------ SUPPLIED DATA

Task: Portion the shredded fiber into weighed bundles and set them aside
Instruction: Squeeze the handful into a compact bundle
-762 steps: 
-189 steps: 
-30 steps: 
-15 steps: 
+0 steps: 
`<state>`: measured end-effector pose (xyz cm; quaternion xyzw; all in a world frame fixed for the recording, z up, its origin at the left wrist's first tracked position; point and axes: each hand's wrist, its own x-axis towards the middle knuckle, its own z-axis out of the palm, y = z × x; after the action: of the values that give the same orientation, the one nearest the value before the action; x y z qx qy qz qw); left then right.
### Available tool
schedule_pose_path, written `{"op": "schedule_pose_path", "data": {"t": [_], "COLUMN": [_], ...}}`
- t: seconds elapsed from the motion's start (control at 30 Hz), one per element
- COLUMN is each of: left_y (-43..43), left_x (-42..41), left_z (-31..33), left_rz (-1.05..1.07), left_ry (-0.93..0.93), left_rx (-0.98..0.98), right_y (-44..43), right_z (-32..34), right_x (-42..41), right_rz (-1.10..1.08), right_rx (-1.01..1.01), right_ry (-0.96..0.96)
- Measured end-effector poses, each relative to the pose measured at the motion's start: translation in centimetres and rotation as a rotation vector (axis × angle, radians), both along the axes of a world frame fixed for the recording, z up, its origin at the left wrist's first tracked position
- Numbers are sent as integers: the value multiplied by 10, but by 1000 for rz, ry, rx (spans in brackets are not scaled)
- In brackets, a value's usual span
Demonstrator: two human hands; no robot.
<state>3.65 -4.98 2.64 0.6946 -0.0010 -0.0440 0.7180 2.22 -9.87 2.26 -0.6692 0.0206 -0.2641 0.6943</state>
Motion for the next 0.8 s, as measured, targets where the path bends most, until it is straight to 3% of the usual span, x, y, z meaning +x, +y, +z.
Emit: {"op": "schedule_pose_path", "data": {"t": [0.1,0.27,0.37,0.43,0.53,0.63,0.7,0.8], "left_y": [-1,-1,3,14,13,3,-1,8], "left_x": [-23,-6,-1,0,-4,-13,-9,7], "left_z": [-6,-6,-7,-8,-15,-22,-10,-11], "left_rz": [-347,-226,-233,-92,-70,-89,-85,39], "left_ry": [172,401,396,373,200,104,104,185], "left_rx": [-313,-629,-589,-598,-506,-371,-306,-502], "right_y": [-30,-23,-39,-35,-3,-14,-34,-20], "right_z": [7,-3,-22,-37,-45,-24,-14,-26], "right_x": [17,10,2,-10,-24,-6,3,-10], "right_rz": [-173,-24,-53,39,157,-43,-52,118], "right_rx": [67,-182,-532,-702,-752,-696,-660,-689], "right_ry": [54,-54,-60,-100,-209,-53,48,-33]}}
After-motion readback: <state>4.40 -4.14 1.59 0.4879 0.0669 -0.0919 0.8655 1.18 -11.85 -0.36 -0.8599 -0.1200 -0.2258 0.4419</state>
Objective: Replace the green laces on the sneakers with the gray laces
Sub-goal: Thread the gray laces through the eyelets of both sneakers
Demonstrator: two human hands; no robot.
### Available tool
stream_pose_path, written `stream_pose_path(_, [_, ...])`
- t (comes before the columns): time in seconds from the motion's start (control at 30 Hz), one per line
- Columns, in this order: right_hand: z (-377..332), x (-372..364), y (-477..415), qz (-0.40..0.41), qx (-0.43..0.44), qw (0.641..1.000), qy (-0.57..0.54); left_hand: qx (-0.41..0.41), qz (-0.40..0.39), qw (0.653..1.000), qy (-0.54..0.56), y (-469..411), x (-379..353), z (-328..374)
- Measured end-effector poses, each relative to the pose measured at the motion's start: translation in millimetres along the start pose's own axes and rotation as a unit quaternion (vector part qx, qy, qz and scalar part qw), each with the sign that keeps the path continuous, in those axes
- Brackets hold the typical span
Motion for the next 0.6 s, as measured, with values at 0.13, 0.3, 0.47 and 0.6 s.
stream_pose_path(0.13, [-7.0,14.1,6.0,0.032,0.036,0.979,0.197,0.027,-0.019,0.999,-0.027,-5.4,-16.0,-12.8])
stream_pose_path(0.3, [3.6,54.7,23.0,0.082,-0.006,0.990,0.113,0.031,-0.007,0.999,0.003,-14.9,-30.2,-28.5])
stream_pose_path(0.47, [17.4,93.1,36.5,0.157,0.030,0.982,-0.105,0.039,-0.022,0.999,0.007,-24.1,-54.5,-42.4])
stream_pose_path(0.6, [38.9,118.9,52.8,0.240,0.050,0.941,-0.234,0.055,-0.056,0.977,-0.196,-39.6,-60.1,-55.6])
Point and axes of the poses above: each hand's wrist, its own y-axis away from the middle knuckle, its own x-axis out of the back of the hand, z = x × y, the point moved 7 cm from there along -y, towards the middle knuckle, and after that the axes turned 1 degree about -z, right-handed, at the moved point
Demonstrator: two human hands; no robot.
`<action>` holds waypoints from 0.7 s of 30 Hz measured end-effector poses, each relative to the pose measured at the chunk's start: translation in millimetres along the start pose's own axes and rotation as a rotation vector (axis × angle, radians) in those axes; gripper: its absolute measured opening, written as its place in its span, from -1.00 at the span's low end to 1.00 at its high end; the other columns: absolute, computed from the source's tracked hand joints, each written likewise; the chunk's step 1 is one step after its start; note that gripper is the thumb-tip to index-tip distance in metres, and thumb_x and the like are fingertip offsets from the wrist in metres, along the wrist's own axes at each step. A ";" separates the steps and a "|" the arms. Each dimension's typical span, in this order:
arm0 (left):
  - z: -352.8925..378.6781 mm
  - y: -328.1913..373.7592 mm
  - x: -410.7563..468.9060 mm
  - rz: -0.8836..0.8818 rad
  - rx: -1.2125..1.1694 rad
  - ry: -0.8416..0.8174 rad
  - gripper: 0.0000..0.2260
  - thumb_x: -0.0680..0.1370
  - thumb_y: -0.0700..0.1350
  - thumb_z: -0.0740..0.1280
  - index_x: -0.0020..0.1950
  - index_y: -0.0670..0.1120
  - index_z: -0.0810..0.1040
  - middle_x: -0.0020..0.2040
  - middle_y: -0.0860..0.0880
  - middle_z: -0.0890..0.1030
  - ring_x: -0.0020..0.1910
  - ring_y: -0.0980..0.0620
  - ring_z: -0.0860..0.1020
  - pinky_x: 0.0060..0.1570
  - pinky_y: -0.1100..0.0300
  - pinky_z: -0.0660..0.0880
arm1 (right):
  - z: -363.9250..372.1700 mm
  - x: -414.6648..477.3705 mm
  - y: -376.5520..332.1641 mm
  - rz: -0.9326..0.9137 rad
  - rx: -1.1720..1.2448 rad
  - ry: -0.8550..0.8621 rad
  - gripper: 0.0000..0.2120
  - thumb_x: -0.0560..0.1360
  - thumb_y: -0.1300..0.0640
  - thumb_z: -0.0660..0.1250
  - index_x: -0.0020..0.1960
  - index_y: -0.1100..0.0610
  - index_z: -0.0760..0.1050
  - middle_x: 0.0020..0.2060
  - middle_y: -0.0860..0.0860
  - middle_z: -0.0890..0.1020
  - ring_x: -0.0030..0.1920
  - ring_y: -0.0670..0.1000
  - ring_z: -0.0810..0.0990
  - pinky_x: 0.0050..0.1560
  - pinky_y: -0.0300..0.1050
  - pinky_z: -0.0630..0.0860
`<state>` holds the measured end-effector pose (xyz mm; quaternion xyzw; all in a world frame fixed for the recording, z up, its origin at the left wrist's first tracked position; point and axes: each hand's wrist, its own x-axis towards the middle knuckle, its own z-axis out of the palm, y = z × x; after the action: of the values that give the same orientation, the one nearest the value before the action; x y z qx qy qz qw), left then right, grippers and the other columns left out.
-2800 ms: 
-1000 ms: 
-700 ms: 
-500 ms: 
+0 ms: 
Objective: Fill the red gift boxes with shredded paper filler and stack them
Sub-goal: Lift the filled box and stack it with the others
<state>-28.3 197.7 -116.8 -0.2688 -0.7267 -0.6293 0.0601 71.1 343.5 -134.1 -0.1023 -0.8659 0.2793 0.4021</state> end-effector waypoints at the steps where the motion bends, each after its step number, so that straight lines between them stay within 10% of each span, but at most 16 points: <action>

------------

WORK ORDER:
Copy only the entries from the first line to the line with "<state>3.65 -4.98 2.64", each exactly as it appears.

SOLUTION FOR THIS PROBLEM:
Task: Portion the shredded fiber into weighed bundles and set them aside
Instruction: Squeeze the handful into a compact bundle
-762 steps: 
-189 steps: 
-30 steps: 
-15 steps: 
+0 steps: 
`<state>`: measured end-effector pose (xyz cm; quaternion xyzw; all in a world frame fixed for the recording, z up, its origin at the left wrist's first tracked position; point and axes: each hand's wrist, its own x-axis towards the middle knuckle, its own z-axis out of the palm, y = z × x; after the action: of the values that give the same orientation, the one nearest the value before the action; x y z qx qy qz qw); left then right.
### Available tool
schedule_pose_path, written `{"op": "schedule_pose_path", "data": {"t": [_], "COLUMN": [_], ...}}`
- t: seconds elapsed from the motion's start (control at 30 Hz), one per element
- COLUMN is each of: left_y (-43..43), left_x (-42..41), left_z (-31..33), left_rz (-1.05..1.07), left_ry (-0.93..0.93), left_rx (-0.98..0.98), right_y (-44..43), right_z (-32..34), right_x (-42..41), right_rz (-1.10..1.08), right_rx (-1.01..1.01), right_ry (-0.96..0.96)
- Measured end-effector poses, each relative to the pose measured at the motion's start: translation in centimetres and rotation as a rotation vector (axis × angle, radians), both along the axes of a world frame fixed for the recording, z up, its origin at the left wrist's first tracked position
- Numbers are sent as integers: the value multiplied by 10, but by 1000 for rz, ry, rx (spans in brackets are not scaled)
- In brackets, a value's usual span
Demonstrator: two human hands; no robot.
<state>3.65 -4.98 2.64 0.6946 -0.0010 -0.0440 0.7180 2.22 -9.87 2.26 -0.6692 0.0206 -0.2641 0.6943</state>

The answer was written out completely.